Manual Profiling
Profiling Python functions
See the Quick Start for instructions on installing and configuring the Graphsignal SDK.
The Graphsignal Python SDK allows profiling of specific functions to monitor and analyze their performance over time. Some important functions from supported frameworks are profiled automatically. Profiling can be enabled for a function either by registering the function directly or by specifying the function via its import path.
Profiling is available in Python 3.12+.
To profile a function, register it using profile_function() before the function is called:
def slow_transform(x):
...
graphsignal.profile_function(func=slow_transform, category='transform', event_name='data-transform')
slow_transform(data)
You can also profile methods and async functions:
class Worker:
async def process(self):
...
graphsignal.profile_function(func=Worker.process)

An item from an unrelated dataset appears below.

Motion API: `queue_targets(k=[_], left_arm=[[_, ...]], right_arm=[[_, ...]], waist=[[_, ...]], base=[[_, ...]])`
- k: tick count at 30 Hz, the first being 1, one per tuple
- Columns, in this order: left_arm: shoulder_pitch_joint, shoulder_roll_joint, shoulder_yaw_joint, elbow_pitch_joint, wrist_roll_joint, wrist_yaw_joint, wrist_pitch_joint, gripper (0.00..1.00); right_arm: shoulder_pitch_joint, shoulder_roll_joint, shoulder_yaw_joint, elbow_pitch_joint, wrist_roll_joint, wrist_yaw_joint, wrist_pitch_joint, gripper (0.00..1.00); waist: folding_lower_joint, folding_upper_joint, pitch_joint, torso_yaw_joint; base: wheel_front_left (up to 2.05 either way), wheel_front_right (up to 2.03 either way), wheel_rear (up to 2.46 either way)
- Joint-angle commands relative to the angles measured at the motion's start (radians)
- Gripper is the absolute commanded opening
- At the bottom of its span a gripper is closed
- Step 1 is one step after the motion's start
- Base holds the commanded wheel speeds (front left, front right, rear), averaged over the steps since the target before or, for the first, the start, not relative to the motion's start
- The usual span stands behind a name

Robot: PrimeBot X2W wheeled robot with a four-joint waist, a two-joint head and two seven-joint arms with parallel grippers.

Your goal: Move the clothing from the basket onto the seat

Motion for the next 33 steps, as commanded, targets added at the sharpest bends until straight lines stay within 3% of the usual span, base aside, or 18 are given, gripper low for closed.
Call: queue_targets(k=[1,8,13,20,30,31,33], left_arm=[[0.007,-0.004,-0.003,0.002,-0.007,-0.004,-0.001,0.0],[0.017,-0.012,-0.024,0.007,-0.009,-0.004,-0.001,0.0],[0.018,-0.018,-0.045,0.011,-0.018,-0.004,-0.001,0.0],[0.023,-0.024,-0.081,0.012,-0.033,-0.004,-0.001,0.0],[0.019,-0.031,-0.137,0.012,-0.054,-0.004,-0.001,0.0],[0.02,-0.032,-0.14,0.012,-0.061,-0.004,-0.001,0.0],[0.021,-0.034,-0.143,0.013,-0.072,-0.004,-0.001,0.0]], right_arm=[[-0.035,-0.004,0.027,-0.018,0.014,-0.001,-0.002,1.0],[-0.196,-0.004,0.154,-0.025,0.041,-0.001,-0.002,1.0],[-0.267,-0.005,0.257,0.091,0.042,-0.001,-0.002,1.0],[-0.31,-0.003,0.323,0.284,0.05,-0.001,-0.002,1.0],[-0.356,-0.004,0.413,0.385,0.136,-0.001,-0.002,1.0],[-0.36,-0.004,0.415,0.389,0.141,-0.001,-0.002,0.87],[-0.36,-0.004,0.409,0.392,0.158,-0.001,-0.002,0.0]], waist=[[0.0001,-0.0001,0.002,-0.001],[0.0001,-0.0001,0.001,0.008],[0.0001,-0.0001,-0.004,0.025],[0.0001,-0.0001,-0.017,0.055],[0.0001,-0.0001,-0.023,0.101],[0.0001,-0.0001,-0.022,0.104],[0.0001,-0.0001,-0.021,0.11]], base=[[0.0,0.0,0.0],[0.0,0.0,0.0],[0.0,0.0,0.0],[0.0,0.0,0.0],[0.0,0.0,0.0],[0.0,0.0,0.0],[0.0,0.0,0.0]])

To avoid importing the function being profiled directly, or when applying profiling across modules, use profile_function_path():
graphsignal.profile_function_path(path='myapp.tasks.prepare_data', category='preprocessing')
The function referenced by the import path will be resolved at runtime and profiled whenever executed within a traced span.
Profiling CUDA kernels
When profiling GPU workloads, CUDA kernel names are grouped by kernel patterns so that related kernels (e.g. all cuBLAS GEMM kernels) appear under a single event in the profile. You can register custom patterns with profile_cuda_kernel():
# Group kernels whose names contain "cublas" or "my_custom_kernel" under one event
graphsignal.profile_cuda_kernel(kernel_pattern="cublas", event_name="custom_kernels")
graphsignal.profile_cuda_kernel(kernel_pattern="my_custom_kernel", event_name="custom_kernels")
- kernel_pattern — Substring to match against kernel names (case-insensitive). Any kernel whose name contains the pattern is grouped under the given event.
- event_name — Display name for the group in the profile (e.g.
gpu.compute); used for duration and call count.
Register patterns before the kernels run (e.g. at startup or before the first GPU work). Multiple patterns can share the same event_name; all matching kernels are aggregated under that event. The SDK already registers built-in groups (e.g. NCCL, matmul/GEMM, attention); use profile_cuda_kernel() to add or override grouping for your own kernels.